By Srianthi Perera

Kymberly Winn did away with lectures and instead brought inquiry-based learning to her seventh grade classroom at South Valley Jr.

For her innovation, and other qualities of being caring and enthusiastic and demonstrating a deep love of learning, she was chosen Teacher of the Year by Gilbert Public Schools.

Winn addressed a hall full of fellow teachers and staffers from the district during an inaugural banquet at DoubleTree Hilton Hotel in Gilbert and thanked them for their support.

The two other finalists, drawn from among the 40 schools in the district, were Kindergarten teacher at Pioneer Elementary, Cheryl Collins, and physical education teacher Nick Cornell at Campo Verde High, who teaches grades 9 to 12.

The nominations stem from the teachers’ colleagues.

“Anytime I get a crazy idea – I want to teach inquiry-based and I want to get rid of lectures in my classroom— I’m met with a big smile instead of “no, that’s insane, you can’t do that,’” said Winn, who is in her fifth year of teaching at the school. “Part of the reason, if not the reason, is because my department is so encouraging.”

Winn’s honors class is completely inquiry-based for the second year. She provides her students with the book sections, resources, websites and standards for a particular topic and they are encouraged to ask questions in order to learn about the information.

When learning is self-directed, things happen differently, the teacher said.

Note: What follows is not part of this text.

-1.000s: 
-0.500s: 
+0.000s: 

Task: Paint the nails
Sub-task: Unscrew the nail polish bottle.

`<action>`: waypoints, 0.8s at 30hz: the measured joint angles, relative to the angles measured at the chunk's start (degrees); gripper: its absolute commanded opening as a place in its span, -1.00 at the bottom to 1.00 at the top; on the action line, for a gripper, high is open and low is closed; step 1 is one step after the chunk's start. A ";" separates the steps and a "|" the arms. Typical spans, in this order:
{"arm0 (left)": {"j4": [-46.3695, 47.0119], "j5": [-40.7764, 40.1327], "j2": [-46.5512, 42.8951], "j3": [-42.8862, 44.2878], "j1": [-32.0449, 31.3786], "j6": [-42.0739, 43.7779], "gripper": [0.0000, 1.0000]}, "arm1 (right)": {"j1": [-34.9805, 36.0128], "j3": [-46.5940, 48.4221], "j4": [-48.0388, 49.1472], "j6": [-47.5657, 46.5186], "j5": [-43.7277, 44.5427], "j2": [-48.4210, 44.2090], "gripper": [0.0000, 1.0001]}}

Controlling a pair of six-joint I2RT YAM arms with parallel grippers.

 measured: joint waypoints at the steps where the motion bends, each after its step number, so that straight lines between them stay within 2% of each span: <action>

“If the kids are having a bad day and they need a day where they do nothing, they can do that. They realize, at first, and they take full advantage of it, then they realize that it means they have to work a little bit harder later on,” she said. “In seventh grade, they need to learn how they learn best and how to manage their time.”

The end-goal is to work toward self-assessments, Wynn said.

By contrast, Collins works with children who are beginner learners. This is her 27th year of teaching, with 23 years at Pioneer Elementary.

GPS introduces Collins as “a master teacher who is always searching for a better strategy, technique or program to gain the most growth from each student. She leads with her actions, and the entire school witnesses her leadership skills daily.”

Asked why she thought she was chosen a finalist, Collins attributed it to how she treats children. She believes in possibilities, and helps them to reach these possibilities, she said.

“I find that with young children, they, just like us, want to be validated. They want to feel like they’re important.

“There’s a saying in my room: ‘highlight my strengths and my weaknesses will disappear.’ I see it (happen) every year,” Collins said.

Cornell has taught physical education for 24 years, out of which 22 were in Gilbert. He also serves as the Physical Education Department chair and teaches sports training courses at the school.

“I feel honored to be a teacher; I fell honored to do what I was called to do. It’s a calling and I love every day of teaching,” he said. “For me, it’s not really about the recognition or winning an award; it’s about the job, and having the opportunity on having an impact on student’s lives.”

Cornell, according to the district, builds character in his students as much as trains them physically. “He has developed a powerful teaching program that motivates his students and colleagues to be in constant harmony with their potential,” according to GPS.

“I try to give them tools in their toolbox to be successful in life,” Cornell said.